ARTHUR ANDERSON LLP, PLAINTIFF,
v.
FEDERAL INSURANCE CO., DEFENDANT.



The opinion of the court was delivered by: Judge Rebecca R. Pallmeyer

MEMORANDUM OPINION AND ORDER

Plaintiff Arthur Andersen LLP ("Andersen") alleges that an indemnification policy issued by Defendant Federal Insurance Company ("Federal") obligated Federal to defend Andersen against a class action arbitration demand brought by two retired Andersen partners, arising from Andersen's handling of certain retirement benefits. Claiming that Federal has refused to meet this obligation, Andersen brings claims for declaratory judgment, breach of contract, and violation of the Illinois Insurance Code. Federal moves to dismiss Andersen's complaint as barred by res judicata and collateral estoppel, contending that Andersen is attempting to relitigate claims that went to trial in a previous lawsuit between the parties, concerning Federal's duty to defend Andersen against similar claim demands asserted in various forms by hundreds of retired Andersen partners. For the reasons set forth below, Federal's motion is granted in part and denied in part.

BACKGROUND

For purposes of a motion to dismiss, the court presumes the truth of all of the plaintiff's well-pleaded factual allegations. McMillan v. Collection Prof'ls, Inc., 455 F.3d 754, 758 (7th Cir. 2006). Although this ordinarily entails an examination merely of the allegations in the complaint, a court may also take judicial notice of matters in the public record, including pleadings and orders in previous cases. See Gen. Elec. Capital Corp. v. Lease Resolution Corp., 128 F.3d 1074, 1080 (7th Cir. 1997) (collecting cases); Opoka v. INS, 94 F.3d 392, 394 (7th Cir. 1996) (proceedings in other courts proper subject of judicial notice). In this case, as the basis for dismissal is res judicata, the court takes judicial notice of pleadings, orders, and trial transcripts from previous litigation between the parties, specifically Fed. Ins. Co. v. Arthur Andersen LLP, No. 03 C 1174 (N.D. Ill.) (St. Eve, J.) (hereinafter, "Andersen I").

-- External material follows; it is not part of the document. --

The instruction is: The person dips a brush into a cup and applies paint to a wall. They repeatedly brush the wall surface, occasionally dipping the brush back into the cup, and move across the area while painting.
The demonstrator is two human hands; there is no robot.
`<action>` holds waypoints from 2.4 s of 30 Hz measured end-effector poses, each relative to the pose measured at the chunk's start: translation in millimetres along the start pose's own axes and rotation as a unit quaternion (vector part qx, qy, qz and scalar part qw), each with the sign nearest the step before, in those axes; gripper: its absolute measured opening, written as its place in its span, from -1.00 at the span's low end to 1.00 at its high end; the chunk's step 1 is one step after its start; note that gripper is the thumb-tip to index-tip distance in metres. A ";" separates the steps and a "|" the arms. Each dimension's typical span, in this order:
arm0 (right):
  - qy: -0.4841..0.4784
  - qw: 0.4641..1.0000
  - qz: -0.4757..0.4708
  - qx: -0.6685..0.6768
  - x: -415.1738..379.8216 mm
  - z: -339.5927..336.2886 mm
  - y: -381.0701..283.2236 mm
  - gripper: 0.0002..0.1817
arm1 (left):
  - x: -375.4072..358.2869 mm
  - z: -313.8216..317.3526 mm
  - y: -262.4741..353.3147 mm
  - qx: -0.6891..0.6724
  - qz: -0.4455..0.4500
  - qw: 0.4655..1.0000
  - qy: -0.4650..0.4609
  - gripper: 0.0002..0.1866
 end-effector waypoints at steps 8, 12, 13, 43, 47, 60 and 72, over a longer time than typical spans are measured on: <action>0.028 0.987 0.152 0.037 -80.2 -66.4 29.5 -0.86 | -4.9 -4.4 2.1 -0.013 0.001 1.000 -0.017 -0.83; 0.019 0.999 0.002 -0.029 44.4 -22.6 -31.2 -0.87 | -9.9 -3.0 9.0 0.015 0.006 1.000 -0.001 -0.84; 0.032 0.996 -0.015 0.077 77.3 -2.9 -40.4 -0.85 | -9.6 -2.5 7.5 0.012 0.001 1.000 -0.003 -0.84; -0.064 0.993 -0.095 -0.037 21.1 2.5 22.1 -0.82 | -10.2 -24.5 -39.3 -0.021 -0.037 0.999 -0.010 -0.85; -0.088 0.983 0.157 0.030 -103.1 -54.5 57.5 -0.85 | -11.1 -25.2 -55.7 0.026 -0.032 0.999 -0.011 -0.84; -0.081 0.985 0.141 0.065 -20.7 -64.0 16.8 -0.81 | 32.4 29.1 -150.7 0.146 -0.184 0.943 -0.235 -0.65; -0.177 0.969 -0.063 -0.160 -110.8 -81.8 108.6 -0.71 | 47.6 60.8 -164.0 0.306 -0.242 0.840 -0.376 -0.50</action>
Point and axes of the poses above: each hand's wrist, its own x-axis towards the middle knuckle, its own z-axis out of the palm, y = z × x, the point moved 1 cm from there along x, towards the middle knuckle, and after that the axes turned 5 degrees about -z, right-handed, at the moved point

A. Andersen's Claims Against Federal in the Present Action

Beginning in 2002, in the wake of Andersen's well-publicized difficulties following the collapse of Enron, see Andersen I, 2005 WL 1838440, at *3 (N.D. Ill. Aug. 2, 2005), Andersen began receiving claim demands from retired partners for lump sum payments of certain retirement benefits. (Compl. ¶ 13.) On June 17, 2005, two such retired partners, Paul W. Hoffman and Ronald C. Wade, filed a "Demand for Class Arbitration" (the "Hoffman Arbitration Demand") with the American Arbitration Association on behalf of themselves and all others similarly situated.*fn1 (Id. ¶ 14.) The Hoffman Arbitration Demand asserts, inter alia, that in late 2002, Andersen rescinded an agreement to pay to "retired partners or participating principals" a monthly stipend known as "Basic Retirement Benefits" ("BRB") and also suspended payment of certain "Early Retirement Benefits" ("ERB"). (Id. ¶ 15 (citing Hoffman Arbitration Demand ¶ 1).) Seeking a declaratory judgment with regard to certain aspects of Andersen's partnership agreement, the Hoffman Arbitration Demand makes numerous allegations pertaining to Andersen's responsibility for alleged breaches of fiduciary duty; in general, these allegations accuse active Andersen partners of enhancing their financial positions, post-Enron, at the expense of partnership assets and thus the interests of the retired partners. (Id. ¶ 16; Hoffman Arbitration Demand ¶¶ 17-18, 30-33.) Andersen acknowledges in its complaint that the Hoffman Arbitration Demand was "related to" the other claim demands received since 2002, which also sought lump sum payments of retirement benefits "purportedly based on Andersen's alleged past practice and exercise of discretion in the handling of such payouts and its past advice given in regard thereto." (Compl. ¶ 13.)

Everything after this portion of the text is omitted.